== WHAT IS BEING ASKED ==
Keep every line of the data below that has the string "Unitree" and present those lines.

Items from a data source
━━━
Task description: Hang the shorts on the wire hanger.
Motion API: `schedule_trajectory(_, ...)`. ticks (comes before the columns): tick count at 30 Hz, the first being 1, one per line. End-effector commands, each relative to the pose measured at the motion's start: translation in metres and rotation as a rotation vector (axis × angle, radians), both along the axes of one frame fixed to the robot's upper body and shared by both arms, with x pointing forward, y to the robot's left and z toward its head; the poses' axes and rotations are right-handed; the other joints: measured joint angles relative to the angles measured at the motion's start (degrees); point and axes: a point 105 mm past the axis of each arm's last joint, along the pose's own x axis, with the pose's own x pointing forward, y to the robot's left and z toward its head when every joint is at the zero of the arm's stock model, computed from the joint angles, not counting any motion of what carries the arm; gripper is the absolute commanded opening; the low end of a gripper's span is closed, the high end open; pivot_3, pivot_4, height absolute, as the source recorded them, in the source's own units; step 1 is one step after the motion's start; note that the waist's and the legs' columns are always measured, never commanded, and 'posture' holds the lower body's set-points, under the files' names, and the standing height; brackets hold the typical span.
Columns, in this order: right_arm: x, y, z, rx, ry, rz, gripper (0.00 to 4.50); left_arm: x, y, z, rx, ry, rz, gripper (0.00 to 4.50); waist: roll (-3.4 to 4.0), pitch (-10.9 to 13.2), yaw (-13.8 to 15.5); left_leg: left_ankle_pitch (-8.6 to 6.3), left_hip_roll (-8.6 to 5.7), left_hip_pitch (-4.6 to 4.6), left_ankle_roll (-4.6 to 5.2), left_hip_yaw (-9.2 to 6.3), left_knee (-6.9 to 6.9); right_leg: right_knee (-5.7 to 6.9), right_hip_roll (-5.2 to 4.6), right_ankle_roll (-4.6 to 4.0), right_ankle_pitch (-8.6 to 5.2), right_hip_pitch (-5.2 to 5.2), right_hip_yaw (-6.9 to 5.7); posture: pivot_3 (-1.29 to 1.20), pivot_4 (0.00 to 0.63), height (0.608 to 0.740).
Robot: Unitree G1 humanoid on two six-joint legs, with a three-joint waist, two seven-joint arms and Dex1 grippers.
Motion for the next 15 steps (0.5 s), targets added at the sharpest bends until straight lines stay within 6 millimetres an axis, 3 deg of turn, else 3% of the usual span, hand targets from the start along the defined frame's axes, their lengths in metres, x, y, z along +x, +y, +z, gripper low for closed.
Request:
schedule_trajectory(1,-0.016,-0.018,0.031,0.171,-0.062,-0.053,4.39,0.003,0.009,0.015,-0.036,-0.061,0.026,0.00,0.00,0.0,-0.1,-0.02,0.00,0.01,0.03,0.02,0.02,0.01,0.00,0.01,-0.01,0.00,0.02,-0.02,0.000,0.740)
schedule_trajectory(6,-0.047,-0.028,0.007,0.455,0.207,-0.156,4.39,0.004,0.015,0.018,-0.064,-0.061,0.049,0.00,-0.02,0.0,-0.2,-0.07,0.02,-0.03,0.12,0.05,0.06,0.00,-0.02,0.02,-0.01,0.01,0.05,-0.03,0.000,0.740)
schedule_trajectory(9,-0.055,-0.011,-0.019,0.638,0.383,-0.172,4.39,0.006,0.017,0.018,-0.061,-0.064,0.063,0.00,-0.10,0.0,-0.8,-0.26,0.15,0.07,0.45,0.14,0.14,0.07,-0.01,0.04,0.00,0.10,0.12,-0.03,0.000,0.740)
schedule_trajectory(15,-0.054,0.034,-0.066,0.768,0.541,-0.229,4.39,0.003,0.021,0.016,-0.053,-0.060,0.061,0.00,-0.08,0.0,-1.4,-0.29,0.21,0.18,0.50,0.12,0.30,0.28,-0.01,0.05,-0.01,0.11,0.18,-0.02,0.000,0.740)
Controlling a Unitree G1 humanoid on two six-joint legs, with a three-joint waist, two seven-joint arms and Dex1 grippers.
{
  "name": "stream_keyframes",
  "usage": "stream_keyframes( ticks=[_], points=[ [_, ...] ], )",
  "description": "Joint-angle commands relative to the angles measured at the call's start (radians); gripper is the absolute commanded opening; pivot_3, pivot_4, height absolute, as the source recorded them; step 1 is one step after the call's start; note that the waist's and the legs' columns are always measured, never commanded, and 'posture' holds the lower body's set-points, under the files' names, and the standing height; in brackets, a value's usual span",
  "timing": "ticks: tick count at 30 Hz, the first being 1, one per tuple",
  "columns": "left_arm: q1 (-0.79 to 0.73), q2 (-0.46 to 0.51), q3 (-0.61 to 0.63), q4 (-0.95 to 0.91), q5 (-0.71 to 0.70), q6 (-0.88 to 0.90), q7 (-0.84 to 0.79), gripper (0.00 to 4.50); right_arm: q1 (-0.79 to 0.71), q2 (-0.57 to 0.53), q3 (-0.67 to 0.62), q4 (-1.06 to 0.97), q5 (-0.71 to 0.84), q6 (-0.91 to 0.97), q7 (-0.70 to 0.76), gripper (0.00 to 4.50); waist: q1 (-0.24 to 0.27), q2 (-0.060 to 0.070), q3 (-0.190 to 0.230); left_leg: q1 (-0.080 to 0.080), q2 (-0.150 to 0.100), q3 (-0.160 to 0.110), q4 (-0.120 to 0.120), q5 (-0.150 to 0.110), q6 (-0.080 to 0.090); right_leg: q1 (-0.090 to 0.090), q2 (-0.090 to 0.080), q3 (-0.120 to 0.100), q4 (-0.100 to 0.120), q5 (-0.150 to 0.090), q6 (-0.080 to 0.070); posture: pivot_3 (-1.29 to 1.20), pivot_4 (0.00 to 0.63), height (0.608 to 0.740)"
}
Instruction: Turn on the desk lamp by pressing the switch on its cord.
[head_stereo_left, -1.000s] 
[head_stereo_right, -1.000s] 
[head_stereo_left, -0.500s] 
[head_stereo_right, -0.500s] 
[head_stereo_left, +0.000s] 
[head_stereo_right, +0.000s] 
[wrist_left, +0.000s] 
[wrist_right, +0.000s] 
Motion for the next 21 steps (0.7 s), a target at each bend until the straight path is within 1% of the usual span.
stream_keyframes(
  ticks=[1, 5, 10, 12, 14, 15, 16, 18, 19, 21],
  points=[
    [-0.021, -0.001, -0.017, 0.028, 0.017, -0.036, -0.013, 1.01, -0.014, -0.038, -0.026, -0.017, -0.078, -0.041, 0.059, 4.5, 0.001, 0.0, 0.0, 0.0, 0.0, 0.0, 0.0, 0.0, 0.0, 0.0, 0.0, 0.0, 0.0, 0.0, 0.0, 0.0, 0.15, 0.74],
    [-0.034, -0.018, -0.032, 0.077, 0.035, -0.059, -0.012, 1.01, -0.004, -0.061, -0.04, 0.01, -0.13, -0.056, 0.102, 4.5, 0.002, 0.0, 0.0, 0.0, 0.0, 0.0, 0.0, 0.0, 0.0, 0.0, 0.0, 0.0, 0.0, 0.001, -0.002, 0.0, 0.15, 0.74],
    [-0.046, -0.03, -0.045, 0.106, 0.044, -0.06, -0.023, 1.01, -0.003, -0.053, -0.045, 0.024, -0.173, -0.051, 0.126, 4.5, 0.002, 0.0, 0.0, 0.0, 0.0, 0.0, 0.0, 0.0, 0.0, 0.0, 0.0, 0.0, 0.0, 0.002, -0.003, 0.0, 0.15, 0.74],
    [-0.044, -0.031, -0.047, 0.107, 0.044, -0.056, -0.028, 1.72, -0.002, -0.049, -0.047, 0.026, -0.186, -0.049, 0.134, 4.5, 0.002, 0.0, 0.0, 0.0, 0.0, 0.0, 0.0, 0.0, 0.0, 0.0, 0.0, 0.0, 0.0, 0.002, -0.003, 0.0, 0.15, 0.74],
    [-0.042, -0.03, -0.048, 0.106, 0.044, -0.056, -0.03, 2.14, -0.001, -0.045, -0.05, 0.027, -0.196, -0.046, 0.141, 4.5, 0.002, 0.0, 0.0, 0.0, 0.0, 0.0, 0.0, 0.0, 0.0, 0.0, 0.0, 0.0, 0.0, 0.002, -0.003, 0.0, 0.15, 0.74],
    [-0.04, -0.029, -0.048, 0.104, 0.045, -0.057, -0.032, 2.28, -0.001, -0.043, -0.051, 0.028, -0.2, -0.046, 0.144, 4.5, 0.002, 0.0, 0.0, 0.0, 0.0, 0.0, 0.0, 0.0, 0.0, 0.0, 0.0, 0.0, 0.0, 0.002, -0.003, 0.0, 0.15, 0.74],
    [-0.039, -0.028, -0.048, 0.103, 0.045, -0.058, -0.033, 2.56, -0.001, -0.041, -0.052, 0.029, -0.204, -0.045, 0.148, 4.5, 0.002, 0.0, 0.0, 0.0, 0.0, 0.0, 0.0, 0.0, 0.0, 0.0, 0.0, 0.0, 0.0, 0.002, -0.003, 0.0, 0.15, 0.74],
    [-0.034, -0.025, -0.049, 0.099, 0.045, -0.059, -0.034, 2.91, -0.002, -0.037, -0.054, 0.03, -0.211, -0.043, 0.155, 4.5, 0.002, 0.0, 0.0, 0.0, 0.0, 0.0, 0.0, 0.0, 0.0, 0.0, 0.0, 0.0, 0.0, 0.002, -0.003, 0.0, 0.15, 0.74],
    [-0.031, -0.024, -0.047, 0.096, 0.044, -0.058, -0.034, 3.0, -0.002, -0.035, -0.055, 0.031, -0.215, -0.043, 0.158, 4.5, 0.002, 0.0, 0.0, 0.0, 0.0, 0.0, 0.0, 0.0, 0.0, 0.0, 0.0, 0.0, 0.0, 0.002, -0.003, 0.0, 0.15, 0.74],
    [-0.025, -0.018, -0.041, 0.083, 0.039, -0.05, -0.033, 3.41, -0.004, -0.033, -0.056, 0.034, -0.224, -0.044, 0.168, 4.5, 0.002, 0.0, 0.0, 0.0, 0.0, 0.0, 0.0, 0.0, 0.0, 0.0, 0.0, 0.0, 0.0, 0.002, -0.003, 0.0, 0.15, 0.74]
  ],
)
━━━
== EXERCISE OUTPUT ==
Robot: Unitree G1 humanoid on two six-joint legs, with a three-joint waist, two seven-joint arms and Dex1 grippers.
Controlling a Unitree G1 humanoid on two six-joint legs, with a three-joint waist, two seven-joint arms and Dex1 grippers.

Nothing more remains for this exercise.